Secret detection limitations

The detect-secrets package does its best to prevent accidental committing of secrets, but it may miss things. Instead, focus on good software development practices! See the definition of a secret for further information.

We use detect-secrets to check that no secrets are accidentally committed. This hook requires you to generate a baseline file if one is not already present within the root directory. To create the baseline file, run the following at the root of the repository:

detect-secrets scan > .secrets.baseline

Next, audit the baseline that has been generated by running:

detect-secrets audit .secrets.baseline

When you run this command, you’ll enter an interactive console. This will present you with a list of high-entropy string and/or anything which could be a secret. It will then ask you to verify whether this is the case. This allows the hook to remember false positives in the future, and alert you to new secrets.

Definition of a “secret” according to detect-secrets

The detect-secrets documentation, as of January 2021, says it works:

…by running periodic diff outputs against heuristically crafted [regular expression] statements, to identify whether any new secret has been committed.

This means it uses regular expression patterns to scan your code changes for anything that looks like a secret according to the patterns. By definition, there are only a limited number of patterns, so the detect-secrets package cannot detect every conceivable type of secret.

To understand what types of secrets will be detected, read the detect-secrets documentation on caveats, and the list of supported plugins. Also, you should use secret variable names with words that will trip the KeywordDetector plugin; see the [DENYLIST variable for the full list of words][detect-secrets-keyword-detector].

If pre-commit detects secrets during commit

If pre-commit detects any secrets when you try to create a commit, it will detail what it found and where to go to check the secret.

If the detected secret is a false positive, there are two options to resolve this, and prevent your commit from being blocked:

In either case, if an actual secret is detected (or a combination of actual secrets and false positives), first remove the actual secret. Then following either of these processes.

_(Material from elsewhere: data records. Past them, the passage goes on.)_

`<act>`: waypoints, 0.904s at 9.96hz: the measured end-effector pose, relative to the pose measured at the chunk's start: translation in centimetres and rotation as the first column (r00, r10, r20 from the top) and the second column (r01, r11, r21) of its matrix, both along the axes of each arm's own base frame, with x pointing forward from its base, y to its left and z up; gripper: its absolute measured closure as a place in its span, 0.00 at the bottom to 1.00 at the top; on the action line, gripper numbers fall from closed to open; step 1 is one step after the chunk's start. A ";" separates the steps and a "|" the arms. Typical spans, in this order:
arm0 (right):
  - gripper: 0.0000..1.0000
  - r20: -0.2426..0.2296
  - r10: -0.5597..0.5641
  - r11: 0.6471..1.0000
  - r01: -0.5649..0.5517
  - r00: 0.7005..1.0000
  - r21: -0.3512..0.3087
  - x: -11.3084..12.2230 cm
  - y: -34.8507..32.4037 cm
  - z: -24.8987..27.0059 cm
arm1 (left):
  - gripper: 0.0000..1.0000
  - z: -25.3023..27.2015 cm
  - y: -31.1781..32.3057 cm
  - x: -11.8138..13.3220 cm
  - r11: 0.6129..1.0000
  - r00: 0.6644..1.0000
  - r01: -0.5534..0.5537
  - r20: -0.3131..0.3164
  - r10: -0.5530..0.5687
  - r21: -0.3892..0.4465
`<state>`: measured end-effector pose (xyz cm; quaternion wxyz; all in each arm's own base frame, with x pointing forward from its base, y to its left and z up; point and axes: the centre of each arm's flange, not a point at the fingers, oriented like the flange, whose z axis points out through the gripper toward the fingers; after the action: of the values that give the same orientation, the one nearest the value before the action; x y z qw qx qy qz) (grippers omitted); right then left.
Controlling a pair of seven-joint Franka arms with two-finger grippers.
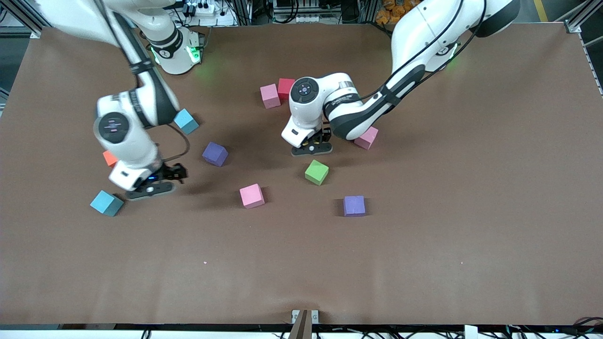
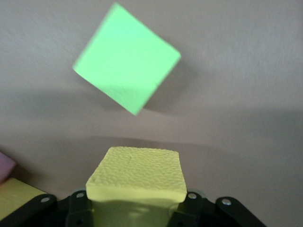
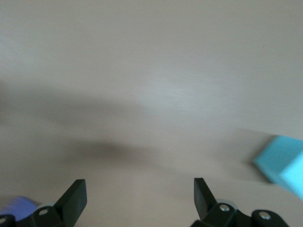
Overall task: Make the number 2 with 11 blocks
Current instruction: 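Reach the right gripper to the cyan cube while the left gripper carries yellow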
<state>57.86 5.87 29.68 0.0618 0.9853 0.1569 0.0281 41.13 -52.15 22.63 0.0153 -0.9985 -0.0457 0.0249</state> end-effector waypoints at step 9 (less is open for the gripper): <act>0.00 -0.020 0.265 0.964 -0.265 0.964 -0.032 -0.8 -16.3 -0.4 | 0.44 -4.3 -3.0 -4.5 0.999 0.999 0.033 -0.012 -0.033 0.018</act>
<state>57.10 -10.44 29.26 0.0730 0.9545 0.2881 0.0259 36.63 -55.11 18.36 0.0251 -0.9988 -0.0295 0.0300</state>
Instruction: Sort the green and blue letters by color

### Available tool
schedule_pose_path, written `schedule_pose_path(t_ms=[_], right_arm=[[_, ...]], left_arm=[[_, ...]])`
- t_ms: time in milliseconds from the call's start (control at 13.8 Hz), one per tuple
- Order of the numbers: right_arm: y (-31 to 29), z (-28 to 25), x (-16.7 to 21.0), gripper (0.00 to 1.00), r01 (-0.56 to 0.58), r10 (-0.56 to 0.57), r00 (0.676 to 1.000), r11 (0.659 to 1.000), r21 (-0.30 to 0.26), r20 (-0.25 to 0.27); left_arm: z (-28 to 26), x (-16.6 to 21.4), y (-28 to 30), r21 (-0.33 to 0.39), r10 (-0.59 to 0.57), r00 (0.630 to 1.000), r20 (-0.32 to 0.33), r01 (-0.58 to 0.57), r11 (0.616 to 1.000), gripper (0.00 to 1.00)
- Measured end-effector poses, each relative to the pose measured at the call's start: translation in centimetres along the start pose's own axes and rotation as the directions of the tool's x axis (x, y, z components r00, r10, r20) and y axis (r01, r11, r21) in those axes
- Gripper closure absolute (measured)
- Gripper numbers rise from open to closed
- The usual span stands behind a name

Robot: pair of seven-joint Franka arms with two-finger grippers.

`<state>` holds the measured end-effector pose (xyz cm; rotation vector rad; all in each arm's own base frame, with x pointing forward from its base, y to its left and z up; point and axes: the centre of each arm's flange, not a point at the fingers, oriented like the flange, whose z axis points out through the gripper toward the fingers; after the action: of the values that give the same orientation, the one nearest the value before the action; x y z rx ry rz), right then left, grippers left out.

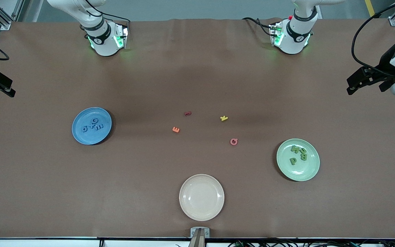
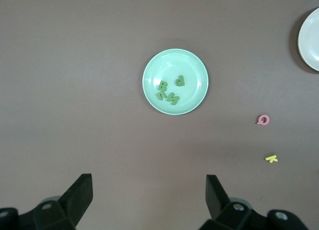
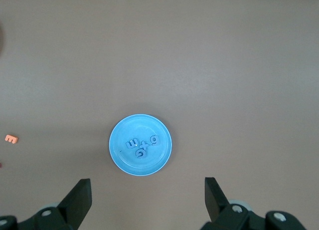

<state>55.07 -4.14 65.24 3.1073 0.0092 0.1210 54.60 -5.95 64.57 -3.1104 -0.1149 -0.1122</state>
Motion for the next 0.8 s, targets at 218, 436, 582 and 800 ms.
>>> schedule_pose_path(t_ms=[218, 436, 582, 800], right_arm=[[-0.01, 0.02, -0.01, 0.00, 0.000, 0.000, 1.000, 1.000, 0.000, 0.002], [-0.10, 0.24, -0.18, 0.00, 0.001, -0.001, 1.000, 1.000, 0.002, 0.021], [-0.11, 0.34, -0.28, 0.00, 0.001, -0.001, 1.000, 1.000, 0.003, 0.031], [-0.17, 0.48, -0.41, 0.00, 0.002, -0.002, 0.999, 1.000, 0.004, 0.045]], left_arm=[[-0.04, 0.00, 0.00, 0.000, 0.001, 1.000, -0.001, -0.001, 1.000, 0.00], [-0.04, 0.00, 0.01, 0.000, 0.001, 1.000, -0.001, -0.001, 1.000, 0.00], [-0.04, 0.00, 0.01, 0.000, 0.001, 1.000, -0.001, -0.001, 1.000, 0.00], [0.13, 0.03, 0.02, 0.000, 0.002, 1.000, 0.003, -0.002, 1.000, 0.00]])
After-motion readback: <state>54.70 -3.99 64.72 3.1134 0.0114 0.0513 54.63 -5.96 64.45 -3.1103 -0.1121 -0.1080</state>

Updating .secrets.baseline

To exclude a false positive, you can also update the .secrets.baseline by repeating the same two commands as in the initial setup.

During auditing, if the detected secret is actually a secret (or other sensitive information), remove the secret and re-commit. There is no need to update the .secrets.baseline file in this case.

If your commit contains a mixture of false positives and actual secrets, remove the actual secrets first before updating and auditing the .secrets.baseline file.

Keeping specific Jupyter notebook outputs

It may be necessary or useful to keep certain output cells of a Jupyter notebook, for example charts or graphs visualising some set of data. To do this, according to the documentation for the nbstripout package, either:

  1. add a keep_output tag to the desired cell; or

  2. add "keep_output": true to the desired cell’s metadata.

You can access cell tags or metadata in Jupyter by enabling the “Tags” or “Edit Metadata” toolbar (View > Cell Toolbar > Tags; View > Cell Toolbar > Edit Metadata).

For the tags approach, enter keep_output in the text field for each desired cell, and press the “Add tag” button. For the metadata approach, press the “Edit Metadata” button on each desired cell, and edit the metadata to look like this:

{
  "keep_output": true
}

This will tell the hook not to strip the resulting output of the desired cell(s), allowing the output(s) to be committed.

Tags and metadata on Google Colab

Currently (March 2020) there is no way to add tags and/or metadata to Google Colab notebooks.

It’s strongly suggested that you download the Colab as a .ipynb file, and edit tags and/or metadata using Jupyter before committing the code if you want to keep some outputs.

Pre-commit hooks in the {{ cookiecutter.repo_name }} folder

If you’re changing any pre-commit hooks, note that .pre-commit-config.yaml can be different to {{ cookiecutter.repo_name }}/.pre-commit-config.yaml. This includes which pre-commit hooks are run, as well as on which folders.

It’s strongly recommended that you build an example project to test out your changes.